Payments will be contactless, and easily split among a group. Madbak, of RMAL Hospitality, says they are working quickly to put in place contactless payments and QR code menus to minimise any possibility of contagion while dining in.
Those things will at first seem rudimentary, but over time, these features will be permanent and the technology will improve to speed up wait times. One day, the look and feel of a menu on your Samsung Galaxy will rival that of reading from a paper menu.
But what about the secret spice that makes hospitality what it is?
This is where the divergence between food for fuel and food for the experience comes into play, Alexis Marcoux-Varvatsoulis, a former chef and foodservice lead for the Mena region at property consultant JLL, tells The National.
Over the past decade, the food and beverage industry has grown, particularly in shopping centres, as consumers seek experiences and social opportunities when they go out, not just straight consumerism, he says. Food outlets that are more for fuelling up and moving on are good places to implement consumer-facing technology.

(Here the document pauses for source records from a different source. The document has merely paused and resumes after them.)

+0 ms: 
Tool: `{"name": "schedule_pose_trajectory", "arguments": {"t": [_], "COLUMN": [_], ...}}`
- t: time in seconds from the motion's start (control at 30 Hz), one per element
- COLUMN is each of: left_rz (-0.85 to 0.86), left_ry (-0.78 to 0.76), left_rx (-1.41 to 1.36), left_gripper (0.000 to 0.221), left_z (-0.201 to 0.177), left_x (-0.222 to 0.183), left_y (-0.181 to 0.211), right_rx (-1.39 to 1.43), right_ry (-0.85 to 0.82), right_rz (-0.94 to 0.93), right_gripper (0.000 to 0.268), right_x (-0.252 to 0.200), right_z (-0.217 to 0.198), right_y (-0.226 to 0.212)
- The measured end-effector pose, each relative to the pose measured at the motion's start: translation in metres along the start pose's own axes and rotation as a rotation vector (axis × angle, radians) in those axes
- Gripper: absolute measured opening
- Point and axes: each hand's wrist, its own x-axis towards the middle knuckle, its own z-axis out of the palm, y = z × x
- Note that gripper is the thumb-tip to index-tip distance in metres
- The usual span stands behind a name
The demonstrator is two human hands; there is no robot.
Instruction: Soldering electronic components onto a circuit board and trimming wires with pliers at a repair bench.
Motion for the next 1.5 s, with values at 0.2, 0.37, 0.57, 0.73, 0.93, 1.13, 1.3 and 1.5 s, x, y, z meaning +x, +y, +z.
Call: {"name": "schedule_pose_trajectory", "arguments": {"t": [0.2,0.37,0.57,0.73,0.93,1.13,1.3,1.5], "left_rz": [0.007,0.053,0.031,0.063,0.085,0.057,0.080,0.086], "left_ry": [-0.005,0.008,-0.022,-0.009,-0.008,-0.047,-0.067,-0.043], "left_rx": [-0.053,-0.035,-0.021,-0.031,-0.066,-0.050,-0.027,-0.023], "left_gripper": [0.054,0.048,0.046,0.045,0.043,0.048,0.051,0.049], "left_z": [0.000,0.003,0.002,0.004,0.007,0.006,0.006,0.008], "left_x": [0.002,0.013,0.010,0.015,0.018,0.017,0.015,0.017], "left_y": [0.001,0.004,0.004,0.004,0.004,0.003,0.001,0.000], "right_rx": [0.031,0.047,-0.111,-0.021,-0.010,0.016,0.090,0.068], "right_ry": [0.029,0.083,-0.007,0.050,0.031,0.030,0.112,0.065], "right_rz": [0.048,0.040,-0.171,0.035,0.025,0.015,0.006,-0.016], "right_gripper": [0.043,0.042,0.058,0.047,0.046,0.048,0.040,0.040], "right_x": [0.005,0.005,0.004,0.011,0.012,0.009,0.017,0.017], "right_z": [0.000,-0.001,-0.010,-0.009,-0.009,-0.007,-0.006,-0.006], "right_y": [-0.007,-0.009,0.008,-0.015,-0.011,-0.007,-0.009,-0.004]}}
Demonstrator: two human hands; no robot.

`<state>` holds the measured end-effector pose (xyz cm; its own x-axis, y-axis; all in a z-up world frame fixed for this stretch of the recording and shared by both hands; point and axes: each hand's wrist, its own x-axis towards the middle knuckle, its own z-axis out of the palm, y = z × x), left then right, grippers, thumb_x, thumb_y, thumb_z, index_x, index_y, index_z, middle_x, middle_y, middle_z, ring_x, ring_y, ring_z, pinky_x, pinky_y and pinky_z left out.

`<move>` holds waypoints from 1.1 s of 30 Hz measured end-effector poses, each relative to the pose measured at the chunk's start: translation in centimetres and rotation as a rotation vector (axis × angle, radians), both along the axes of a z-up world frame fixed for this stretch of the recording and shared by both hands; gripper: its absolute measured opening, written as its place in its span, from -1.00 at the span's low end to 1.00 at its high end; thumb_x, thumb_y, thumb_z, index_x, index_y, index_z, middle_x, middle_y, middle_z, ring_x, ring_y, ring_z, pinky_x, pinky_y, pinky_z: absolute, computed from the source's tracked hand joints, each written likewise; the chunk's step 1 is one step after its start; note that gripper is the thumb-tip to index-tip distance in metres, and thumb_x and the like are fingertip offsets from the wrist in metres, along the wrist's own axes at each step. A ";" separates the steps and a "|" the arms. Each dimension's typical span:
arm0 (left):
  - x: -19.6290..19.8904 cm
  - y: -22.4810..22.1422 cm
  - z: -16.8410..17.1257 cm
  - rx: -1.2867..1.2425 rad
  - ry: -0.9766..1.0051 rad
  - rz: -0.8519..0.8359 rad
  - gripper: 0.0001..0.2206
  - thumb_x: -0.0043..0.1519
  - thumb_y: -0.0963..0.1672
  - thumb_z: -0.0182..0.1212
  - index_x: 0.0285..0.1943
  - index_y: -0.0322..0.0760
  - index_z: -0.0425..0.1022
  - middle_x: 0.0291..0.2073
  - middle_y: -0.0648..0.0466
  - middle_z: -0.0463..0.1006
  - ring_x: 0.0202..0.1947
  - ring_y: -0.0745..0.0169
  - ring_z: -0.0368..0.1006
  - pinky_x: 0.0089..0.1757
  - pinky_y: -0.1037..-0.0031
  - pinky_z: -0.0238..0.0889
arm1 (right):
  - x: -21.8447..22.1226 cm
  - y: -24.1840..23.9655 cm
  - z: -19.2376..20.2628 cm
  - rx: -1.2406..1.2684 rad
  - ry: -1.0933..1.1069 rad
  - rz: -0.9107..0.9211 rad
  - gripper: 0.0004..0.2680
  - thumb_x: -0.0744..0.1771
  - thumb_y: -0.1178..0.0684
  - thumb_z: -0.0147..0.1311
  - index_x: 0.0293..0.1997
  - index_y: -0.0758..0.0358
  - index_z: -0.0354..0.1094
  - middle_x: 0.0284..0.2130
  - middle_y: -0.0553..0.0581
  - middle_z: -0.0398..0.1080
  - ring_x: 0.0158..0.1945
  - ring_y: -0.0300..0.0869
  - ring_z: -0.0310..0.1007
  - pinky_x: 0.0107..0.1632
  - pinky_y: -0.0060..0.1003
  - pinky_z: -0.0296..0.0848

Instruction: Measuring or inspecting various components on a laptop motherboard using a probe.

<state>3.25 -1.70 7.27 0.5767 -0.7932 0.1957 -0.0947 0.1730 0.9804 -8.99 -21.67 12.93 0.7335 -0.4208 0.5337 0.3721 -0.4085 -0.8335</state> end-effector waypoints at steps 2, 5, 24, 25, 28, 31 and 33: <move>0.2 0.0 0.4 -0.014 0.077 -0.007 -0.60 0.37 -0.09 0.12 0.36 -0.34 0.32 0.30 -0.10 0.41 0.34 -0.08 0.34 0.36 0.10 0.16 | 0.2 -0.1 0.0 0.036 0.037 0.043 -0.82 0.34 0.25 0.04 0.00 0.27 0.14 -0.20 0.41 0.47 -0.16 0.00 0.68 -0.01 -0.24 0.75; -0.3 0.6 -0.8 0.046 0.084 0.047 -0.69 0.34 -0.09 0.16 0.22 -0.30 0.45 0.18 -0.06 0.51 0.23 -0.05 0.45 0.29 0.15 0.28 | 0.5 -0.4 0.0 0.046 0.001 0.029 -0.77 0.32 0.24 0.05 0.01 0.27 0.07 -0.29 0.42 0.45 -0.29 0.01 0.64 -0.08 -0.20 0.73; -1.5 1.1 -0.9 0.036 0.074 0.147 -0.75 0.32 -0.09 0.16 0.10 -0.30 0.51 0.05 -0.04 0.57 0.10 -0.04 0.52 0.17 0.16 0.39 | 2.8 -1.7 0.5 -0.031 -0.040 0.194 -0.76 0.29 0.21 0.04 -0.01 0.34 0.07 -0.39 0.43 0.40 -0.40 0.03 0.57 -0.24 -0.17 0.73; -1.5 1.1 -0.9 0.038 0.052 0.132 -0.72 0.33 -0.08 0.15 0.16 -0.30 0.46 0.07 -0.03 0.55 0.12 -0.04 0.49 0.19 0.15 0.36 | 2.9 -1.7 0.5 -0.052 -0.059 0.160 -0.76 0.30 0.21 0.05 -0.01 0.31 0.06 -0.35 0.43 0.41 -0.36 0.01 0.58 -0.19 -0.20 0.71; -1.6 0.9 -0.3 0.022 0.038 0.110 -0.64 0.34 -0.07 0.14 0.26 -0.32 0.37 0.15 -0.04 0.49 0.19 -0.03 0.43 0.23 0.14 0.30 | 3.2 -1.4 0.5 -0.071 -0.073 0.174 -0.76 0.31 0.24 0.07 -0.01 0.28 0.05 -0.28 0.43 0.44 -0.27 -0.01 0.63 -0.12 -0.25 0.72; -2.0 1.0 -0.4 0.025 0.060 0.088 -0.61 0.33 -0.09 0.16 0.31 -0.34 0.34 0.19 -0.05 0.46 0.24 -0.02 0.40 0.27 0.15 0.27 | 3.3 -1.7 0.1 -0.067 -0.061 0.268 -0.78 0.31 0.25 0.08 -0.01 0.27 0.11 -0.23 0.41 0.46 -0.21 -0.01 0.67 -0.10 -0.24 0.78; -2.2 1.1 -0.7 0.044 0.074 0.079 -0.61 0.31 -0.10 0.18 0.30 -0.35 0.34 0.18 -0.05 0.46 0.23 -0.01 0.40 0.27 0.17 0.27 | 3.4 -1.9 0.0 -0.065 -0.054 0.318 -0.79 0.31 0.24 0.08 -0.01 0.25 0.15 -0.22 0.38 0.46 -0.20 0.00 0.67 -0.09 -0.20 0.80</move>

But at the romantic and special spots where we celebrate milestones, technology will be used in the kitchen, but linen tablecloths and decadent menus will continue to appear front of house, says Marcoux-Varvatsoulis, who worked as a chef in Paris and Lyon for six years prior to becoming a consultant.
How the food gets to the table, however, is likely to rely more on blockchain and data insights. Covid-19 has accelerated the use of technology, but there is still a lot of room for innovation, he says.
Blockchain will be useful to trace a fish from the sea to the plate, for example, as consumers will demand to know more about their food for health reasons, and locally sourced food is becoming more popular amid supply chain vulnerabilities. Blockchain can also cut down on the time it takes food to reach a buyer, since it can clear customs at the point of origin rather than get caught up at borders.
Traditional cash registers that only transact and manage reservations will also make way for sophisticated point of sale machines that can spit out forecasts for how much food to order in a given month, and the best way to maximise the value of every dish.
Marcoux-Varvatsoulis laments a possible loss of hospitality amid these changes, which is the alchemy of food.
“Hospitality is about people and being given an experience rather than consuming the food,” he says.
But, how exactly technology will integrate with hospitality without losing its magic, remains enigmatic he says, adding that if he knew, he'd "be a billionaire".